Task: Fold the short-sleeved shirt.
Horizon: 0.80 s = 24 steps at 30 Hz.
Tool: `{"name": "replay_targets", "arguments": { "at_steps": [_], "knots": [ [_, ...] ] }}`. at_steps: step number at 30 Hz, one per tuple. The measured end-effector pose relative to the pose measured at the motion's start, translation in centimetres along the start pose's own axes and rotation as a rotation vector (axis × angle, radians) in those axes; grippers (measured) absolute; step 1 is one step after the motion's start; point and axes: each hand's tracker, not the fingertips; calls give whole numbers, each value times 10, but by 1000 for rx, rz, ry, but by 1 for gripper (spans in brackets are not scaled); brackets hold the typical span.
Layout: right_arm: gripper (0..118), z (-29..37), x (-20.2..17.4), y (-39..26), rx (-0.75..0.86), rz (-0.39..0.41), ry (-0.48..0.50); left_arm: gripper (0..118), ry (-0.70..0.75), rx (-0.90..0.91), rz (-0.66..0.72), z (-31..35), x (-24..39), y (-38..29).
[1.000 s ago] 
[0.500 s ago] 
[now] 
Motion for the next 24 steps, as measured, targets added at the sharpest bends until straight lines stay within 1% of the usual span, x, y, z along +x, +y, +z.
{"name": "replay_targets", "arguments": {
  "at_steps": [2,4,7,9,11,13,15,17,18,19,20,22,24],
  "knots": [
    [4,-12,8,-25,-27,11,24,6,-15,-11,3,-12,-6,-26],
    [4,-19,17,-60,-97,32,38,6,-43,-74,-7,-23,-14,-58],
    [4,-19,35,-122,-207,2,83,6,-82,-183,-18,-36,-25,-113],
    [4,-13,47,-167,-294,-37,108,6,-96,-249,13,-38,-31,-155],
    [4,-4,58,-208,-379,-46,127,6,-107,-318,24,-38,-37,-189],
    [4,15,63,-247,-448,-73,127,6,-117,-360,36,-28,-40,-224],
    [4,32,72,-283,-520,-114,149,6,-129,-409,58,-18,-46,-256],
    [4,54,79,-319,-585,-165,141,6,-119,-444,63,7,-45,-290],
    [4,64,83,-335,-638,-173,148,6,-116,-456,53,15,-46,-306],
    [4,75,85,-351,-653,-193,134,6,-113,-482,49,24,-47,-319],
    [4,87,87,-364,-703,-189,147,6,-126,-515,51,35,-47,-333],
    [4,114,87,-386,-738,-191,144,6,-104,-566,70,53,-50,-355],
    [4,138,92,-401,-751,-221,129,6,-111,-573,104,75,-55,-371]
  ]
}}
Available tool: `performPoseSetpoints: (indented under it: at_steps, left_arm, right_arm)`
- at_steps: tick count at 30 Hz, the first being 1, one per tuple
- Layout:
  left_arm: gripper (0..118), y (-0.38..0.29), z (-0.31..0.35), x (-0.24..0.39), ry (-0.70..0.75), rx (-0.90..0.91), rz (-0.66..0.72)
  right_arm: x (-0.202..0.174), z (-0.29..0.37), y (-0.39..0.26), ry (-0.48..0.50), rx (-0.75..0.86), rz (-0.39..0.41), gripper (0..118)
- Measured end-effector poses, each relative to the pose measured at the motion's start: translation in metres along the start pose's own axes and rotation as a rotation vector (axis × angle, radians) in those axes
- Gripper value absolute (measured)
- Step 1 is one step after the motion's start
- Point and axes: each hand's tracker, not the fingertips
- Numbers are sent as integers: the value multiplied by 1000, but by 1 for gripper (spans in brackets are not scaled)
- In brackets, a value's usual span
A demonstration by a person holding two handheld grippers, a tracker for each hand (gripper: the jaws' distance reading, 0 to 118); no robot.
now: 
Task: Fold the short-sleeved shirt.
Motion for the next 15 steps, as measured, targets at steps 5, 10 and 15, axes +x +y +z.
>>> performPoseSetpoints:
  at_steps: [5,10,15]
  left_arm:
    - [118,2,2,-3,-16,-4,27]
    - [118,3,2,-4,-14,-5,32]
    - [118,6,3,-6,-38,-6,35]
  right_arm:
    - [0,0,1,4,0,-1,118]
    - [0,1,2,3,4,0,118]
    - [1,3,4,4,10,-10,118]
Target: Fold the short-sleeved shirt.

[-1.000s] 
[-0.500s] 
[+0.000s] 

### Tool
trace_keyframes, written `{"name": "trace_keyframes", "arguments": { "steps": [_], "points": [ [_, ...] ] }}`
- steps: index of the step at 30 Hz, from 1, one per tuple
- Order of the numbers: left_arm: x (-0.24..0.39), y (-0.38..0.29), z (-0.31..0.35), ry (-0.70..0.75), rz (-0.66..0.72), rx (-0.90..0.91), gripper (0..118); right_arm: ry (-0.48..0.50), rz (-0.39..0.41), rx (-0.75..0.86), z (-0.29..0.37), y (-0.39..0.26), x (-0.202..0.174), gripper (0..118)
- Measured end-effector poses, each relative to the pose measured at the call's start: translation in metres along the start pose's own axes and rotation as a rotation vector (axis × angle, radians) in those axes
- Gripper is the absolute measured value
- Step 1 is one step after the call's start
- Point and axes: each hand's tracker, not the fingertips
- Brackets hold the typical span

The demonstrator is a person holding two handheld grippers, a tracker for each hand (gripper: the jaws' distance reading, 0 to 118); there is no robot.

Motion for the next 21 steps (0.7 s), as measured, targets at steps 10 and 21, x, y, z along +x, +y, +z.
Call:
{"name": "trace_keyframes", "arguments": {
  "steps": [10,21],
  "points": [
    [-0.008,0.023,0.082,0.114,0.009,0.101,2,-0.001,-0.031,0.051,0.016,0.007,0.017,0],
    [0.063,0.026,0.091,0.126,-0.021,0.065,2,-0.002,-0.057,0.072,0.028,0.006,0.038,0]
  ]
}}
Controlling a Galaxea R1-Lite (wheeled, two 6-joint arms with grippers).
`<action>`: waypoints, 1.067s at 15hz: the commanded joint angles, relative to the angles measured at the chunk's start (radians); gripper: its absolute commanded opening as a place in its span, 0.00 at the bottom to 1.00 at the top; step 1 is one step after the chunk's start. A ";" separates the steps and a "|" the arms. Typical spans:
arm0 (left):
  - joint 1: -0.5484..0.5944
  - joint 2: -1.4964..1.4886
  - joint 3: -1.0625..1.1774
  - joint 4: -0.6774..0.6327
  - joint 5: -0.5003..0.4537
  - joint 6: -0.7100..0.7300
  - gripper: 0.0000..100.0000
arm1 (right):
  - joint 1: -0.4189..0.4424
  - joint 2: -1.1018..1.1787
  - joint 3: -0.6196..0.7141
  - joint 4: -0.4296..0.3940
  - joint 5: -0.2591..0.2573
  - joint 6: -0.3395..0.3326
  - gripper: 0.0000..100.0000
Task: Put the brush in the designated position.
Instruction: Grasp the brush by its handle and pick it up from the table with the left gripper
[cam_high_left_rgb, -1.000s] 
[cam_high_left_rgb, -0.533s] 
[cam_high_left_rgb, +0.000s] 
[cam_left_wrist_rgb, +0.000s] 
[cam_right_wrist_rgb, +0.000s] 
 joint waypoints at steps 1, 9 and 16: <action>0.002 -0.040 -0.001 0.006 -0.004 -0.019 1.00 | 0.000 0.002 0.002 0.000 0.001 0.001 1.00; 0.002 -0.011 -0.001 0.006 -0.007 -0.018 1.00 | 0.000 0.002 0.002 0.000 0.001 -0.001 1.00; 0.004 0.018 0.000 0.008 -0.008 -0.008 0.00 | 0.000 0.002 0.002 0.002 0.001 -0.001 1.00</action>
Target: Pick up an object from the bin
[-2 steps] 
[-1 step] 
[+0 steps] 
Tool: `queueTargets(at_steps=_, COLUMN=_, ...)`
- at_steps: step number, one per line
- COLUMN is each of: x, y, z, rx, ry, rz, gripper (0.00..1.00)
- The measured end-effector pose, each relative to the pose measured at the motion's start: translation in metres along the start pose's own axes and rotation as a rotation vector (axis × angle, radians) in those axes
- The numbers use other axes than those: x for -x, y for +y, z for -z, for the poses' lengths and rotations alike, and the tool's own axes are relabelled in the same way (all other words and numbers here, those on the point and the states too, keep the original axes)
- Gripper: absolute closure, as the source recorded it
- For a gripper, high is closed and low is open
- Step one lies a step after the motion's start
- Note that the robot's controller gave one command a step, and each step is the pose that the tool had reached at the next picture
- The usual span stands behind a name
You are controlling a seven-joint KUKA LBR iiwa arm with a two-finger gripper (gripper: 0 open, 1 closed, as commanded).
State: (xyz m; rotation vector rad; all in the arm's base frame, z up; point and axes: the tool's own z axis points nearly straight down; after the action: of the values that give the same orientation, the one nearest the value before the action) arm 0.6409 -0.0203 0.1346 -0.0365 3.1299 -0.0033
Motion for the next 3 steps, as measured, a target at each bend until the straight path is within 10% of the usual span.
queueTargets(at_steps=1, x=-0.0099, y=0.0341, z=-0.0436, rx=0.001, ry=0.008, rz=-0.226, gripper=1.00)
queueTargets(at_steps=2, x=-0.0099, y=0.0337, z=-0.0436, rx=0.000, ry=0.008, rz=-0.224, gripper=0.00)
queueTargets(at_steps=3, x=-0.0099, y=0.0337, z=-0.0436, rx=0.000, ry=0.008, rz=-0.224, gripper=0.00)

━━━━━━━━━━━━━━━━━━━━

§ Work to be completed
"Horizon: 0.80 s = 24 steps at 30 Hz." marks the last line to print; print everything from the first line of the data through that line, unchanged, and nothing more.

§ Answer box
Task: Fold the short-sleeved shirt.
Horizon: 0.80 s = 24 steps at 30 Hz.

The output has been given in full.